Monday, August 17, 2009

Skyscraper Fire Sale

By Allen Cymrot

Last week the media reported that a NYC skyscraper sold for about $600 million, and according to Real Capital Analytics the prior purchase price was $1.74 billion. The property has 1.8 million gross square feet, 1.6 million rentable square feet, and is 50% vacant.

A sale price of 65% of the original cost is enough to draw the attention of even the most cautious of investors, but those who are both careful and keen know that there is more to a good investment than a low price.
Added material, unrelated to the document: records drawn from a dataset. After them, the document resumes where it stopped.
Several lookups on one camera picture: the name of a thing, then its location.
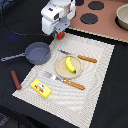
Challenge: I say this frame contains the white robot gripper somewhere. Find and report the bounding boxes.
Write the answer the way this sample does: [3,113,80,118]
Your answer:
[41,0,76,36]

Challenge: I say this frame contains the wooden handled toy fork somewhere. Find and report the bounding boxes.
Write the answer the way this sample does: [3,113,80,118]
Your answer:
[44,71,85,90]

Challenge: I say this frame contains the pink toy stove board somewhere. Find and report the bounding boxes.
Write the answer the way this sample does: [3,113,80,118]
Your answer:
[69,0,128,43]

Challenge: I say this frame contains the reddish brown toy sausage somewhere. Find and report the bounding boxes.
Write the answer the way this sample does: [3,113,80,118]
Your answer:
[11,70,22,90]

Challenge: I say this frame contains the yellow toy butter box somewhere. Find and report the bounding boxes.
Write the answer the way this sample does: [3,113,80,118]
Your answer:
[31,79,52,98]

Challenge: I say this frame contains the yellow toy banana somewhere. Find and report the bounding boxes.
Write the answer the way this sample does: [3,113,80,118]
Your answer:
[66,56,76,73]

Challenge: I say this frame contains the grey toy frying pan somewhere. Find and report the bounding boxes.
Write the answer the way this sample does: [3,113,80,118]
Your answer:
[2,42,51,65]

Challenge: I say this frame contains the black burner disc rear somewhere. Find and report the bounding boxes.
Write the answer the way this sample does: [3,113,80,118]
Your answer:
[88,1,104,10]

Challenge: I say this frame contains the beige bowl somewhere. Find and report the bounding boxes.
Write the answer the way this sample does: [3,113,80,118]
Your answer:
[116,4,128,31]

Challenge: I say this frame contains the wooden handled toy knife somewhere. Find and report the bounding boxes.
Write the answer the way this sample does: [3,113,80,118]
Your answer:
[58,49,97,63]

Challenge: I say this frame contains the round wooden plate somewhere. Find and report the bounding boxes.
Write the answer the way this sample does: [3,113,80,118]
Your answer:
[55,55,83,79]

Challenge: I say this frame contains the beige woven placemat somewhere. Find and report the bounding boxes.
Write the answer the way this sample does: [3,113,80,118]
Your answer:
[13,33,114,128]

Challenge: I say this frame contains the red toy tomato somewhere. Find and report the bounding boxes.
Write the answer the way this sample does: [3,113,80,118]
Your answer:
[57,31,65,39]

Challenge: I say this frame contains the black burner disc front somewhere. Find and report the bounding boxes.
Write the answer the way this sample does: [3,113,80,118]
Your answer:
[80,13,98,25]

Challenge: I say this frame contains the black tablecloth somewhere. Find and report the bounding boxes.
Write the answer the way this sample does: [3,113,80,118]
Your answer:
[0,0,128,128]

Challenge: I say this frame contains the black burner disc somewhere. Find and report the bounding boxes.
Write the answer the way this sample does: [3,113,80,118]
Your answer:
[80,13,98,25]
[88,1,104,10]
A decrease of this magnitude in the span of two and a half years is an indication that something is amiss.

Just as the rest of the country is experiencing economic hardships, New York City is seeing drops in monthly rental rates and less demand for rental units. With a building that is only half full, as was this building, the investor is most certainly losing money. In the best possible scenario, the buyer would have paid cash for the property, and still the operating costs would be higher than the rental income. The bottom line is that the buyer who thought he was getting a great deal, paid $600 million on a property that will cost more to maintain than the income it will generate.

Although this situation seems hopeless, it is possible to turn it around. The property can be brought to a profitable level by acquiring renters to reach a 95% capacity. This can be done realistically by increasing leased space by 10% each year for a span of five years. Significant financial investment is needed to improve the units and pay necessary commissions. This is in addition to the costs of maintaining the property until it generates a positive cash flow.

New lessees never say the space is perfect. In weaker markets, lessees are more demanding and the lessor pays. To get to 95% physical occupancy, 360,000 square feet need to be leased. The going rate for TIs is in the area of $125 per square foot. That comes to approximately $45 million.

Not only do costs attributed to remodels and maintenance take a financial toll, but there are also certain fees and commissions associated with rental space. Agents charge fees of 5% to 6% of the lease amount to locate renters for the property. This fee must be paid up front. So at a 5% commission rate, the investor will pay about $3 million on a three-year lease at $50 per square foot.

Interestingly enough, this investment may have a positive outcome for individuals involved in the transaction, such as the recipient of the fees for insurance, management, and oversight. As for the investor, if concessions do not have a negative impact and the market takes a turn for the better, in five years time the property has the potential of growing to $750 million at a 6% capitalization rate. All that is left for the buyer to do is weigh the options and determine the best course of action.